In this year of anniversaries, it is perhaps forgotten that 60 years ago West Germany won its first (of many) football World Cups.
During a conversation with Euromoney columnist Andrew Capon, after the results of the European Central Bank’s AQR and stress tests were revealed, Bundesbank board member Andreas Dombret summoned the spirit of Germany’s legendary 1954 coach and part-time philosopher Sepp Herberger.
Herberger famously said: “Nach dem Spiel ist vor dem Spiel” – after the game is before the game.
Dombret chose those words carefully. He also sits on the Financial Stability Board of the G20, which this week published its recommendation that the total loss-absorbing capacity for the world’s biggest banks should be the equivalent of a quarter of risk-weighted assets.
The G20 communiqué this weekend welcomed this proposal. The re-regulation game moves on apace and Dombret argues there is still unfinished business. However, he is not entirely unsympathetic to banks or deaf to fears of the unintended consequences of the regulatory backlash.
After the stress tests and the AQR, are you confident that the European banking system is safer today than it was 12 months ago?

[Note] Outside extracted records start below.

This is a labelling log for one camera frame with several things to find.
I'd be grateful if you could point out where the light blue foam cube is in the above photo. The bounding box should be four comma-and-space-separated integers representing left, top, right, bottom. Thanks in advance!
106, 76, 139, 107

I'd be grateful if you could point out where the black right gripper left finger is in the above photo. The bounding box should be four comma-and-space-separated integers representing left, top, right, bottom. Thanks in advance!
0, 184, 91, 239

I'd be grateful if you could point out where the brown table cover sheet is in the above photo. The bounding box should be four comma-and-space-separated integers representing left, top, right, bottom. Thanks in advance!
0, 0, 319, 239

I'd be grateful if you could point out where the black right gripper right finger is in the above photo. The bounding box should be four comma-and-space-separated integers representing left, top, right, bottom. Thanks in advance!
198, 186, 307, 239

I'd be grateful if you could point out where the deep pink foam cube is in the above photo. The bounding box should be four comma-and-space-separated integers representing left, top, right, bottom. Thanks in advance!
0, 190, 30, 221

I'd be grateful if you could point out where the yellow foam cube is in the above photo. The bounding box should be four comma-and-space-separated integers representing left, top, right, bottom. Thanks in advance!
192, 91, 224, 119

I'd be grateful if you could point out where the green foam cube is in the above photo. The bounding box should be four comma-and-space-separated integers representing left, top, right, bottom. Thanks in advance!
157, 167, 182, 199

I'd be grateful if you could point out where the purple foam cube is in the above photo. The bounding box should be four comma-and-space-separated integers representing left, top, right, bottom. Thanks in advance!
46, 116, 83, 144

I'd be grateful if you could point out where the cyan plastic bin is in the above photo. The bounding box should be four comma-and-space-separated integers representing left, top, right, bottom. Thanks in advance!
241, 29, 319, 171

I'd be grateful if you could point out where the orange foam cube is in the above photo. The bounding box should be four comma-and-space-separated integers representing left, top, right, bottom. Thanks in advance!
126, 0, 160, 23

The exercise in itself was a success even before the results were published on October 31 because, in preparation for the AQR and stress tests, the banks devoted special care to the way their 2013 earnings were reported and to the way they assessed the situation of their balance sheets because they knew that independent auditors would subject them to rigorous scrutiny.
The banks also concentrated on reducing risk-weighted assets, raising equity and retaining earnings. A number published by the ECB says that, over the last 12 months, more than €200 billion in new equity has been created, not just through capital-raising but also by the other means I just mentioned. There is more equity in the banking system, and that is good news.

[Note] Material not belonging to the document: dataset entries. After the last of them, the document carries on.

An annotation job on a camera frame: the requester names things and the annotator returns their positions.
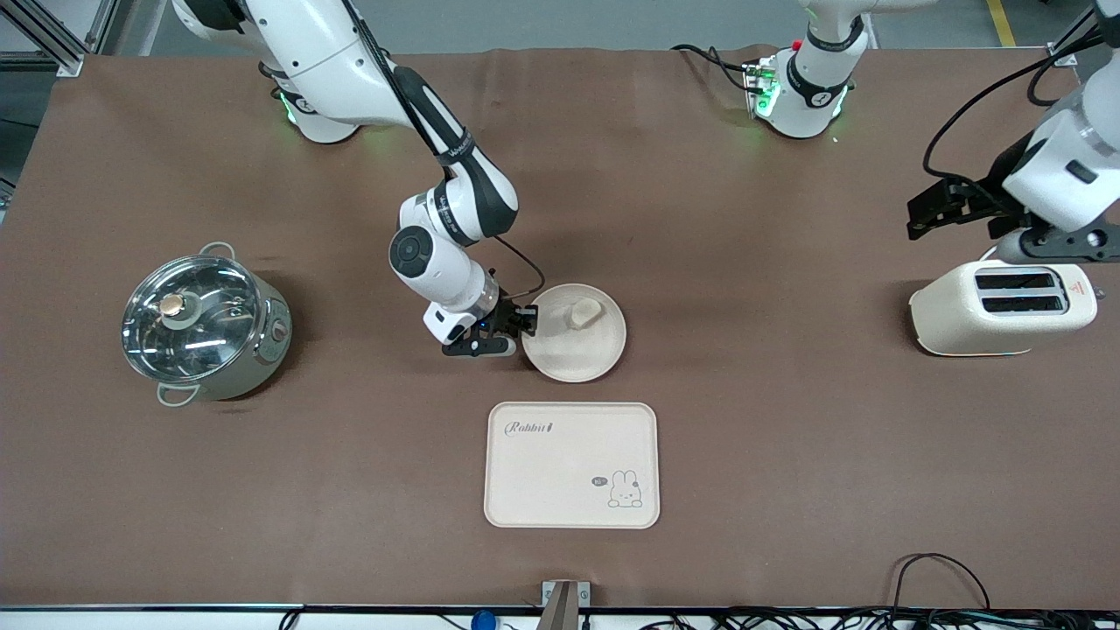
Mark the glass pot lid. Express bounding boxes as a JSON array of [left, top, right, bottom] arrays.
[[122, 255, 264, 380]]

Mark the black looped cable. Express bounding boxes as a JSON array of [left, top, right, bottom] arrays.
[[891, 553, 991, 613]]

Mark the cream rabbit print tray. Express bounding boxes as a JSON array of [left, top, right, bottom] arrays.
[[484, 402, 660, 529]]

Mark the brown table mat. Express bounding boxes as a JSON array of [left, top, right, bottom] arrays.
[[0, 45, 1120, 613]]

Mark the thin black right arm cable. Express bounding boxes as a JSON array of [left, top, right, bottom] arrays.
[[493, 234, 547, 304]]

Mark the cream two-slot toaster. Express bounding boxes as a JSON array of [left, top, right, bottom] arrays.
[[908, 260, 1099, 357]]

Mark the steel pot with handles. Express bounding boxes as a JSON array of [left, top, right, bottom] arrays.
[[121, 242, 294, 409]]

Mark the aluminium frame profile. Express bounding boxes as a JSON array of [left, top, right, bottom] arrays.
[[0, 0, 120, 80]]

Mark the cream round plate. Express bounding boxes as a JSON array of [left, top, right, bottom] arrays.
[[521, 283, 627, 383]]

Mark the aluminium profile bracket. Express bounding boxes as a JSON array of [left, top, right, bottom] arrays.
[[541, 580, 591, 630]]

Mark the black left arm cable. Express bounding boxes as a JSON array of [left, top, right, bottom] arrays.
[[922, 31, 1105, 181]]

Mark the black base connector cable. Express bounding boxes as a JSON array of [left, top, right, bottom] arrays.
[[670, 42, 755, 94]]

Has stability come at too high a cost for the banks and might that ultimately be detrimental to the wider economy?
If you define stability as being something measured by CET1, then we are in a safer place. Ultimately, equity is the most important shock absorber in the financial system. But it is certainly true that profitability has not increased. In the long run, it is important for banks to earn the cost of equity.
German banks do not operate in a capital markets-based economy like the UK and US. Germany has a lending and credit-based economy, so banks here are much more sensitive to interest rates. And the very low interest-rate environment poses a challenge for bank profitability, and hence for the stability of the financial system as well. Safety and the proper functioning of the banking system should not be defined solely by the amount of equity.
How have the stress tests helped the banking system function better?
There are a lot more data, and transparency is greatly improved. Broadly speaking, the system has been given the thumbs up, a clean bill of health. Banks should feel a lot more secure about lending to each other and to the economy at large.
I think we are beginning to see that already in bank-lending surveys. Ultimately, lending decisions should be based on an assessment of creditworthiness, and not on a bank’s CET1. But restoring trust was an important step.
How do you counter the criticism that the stress test did not address the biggest threat in the eurozone, a debt deflation spiral?
It was only fair to the banks to set the parameters early on. As it turns out, the inflation figure envisaged in the stress test was almost exactly where we are now. Maybe the test was not perfect in hindsight. But the real question is not whether the inflationary scenario was tough enough, but rather was the overall test tough enough?
The European stress test stands up well in comparison with the tests conducted in the US and was at least as rigorous.
I would also like to echo the words of Sepp Herberger, the manager of the German football team that beat Hungary 3-2 in the 1954 World Cup Final. If he were in my shoes today, he perhaps would say: “After the stress test is before the stress test.” This isn’t the end. It is the beginning. There are many more stress tests yet to come.
Are you disappointed that the single supervisory mechanism for Europe’s biggest banks has begun without a parallel single resolution mechanism?
I won’t mince my words. It’s not ideal. But the issues of ‘too big to fail’ and living wills are complex. The direction of travel is positive. In some ways, having a single resolution mechanism without changing the law in terms of who is liable to pay, was probably premature, and the right legal framework will be in place by the beginning of 2016.
The principles are also clear, as the case of Banco Espírito Santo demonstrated. Bail-ins are in and bail-outs are out. I don’t think that bail-outs are at all a likely prospect ahead of the single resolution mechanism. If a bank were to get into difficulty, the framework is clear and any bail-out could expect to face a robust legal challenge.
Is there a new nexus of contagion between banks and sovereigns? Banks are being forced to hold sovereign debt as risk-free capital. Is it really risk-free?
This is a risk that is underestimated. The stress tests and the improved transparency have helped to shed more light on this topic, but I still fear it is little understood. There is a lot of public debt. The idea that a sovereign in the developed markets cannot default is not something I would subscribe to.
A study by the Bundesbank suggests that the banks holding the most sovereign debt tended to be the ones lacking a substantial deposit base and those most reliant on short-term funding. That is worrying.At the end of the day, this is a matter for the Basel Committee, but I am confident that we are far more globally coordinated than ever before, which is why bodies such as the Financial Stability Board will continue to be important.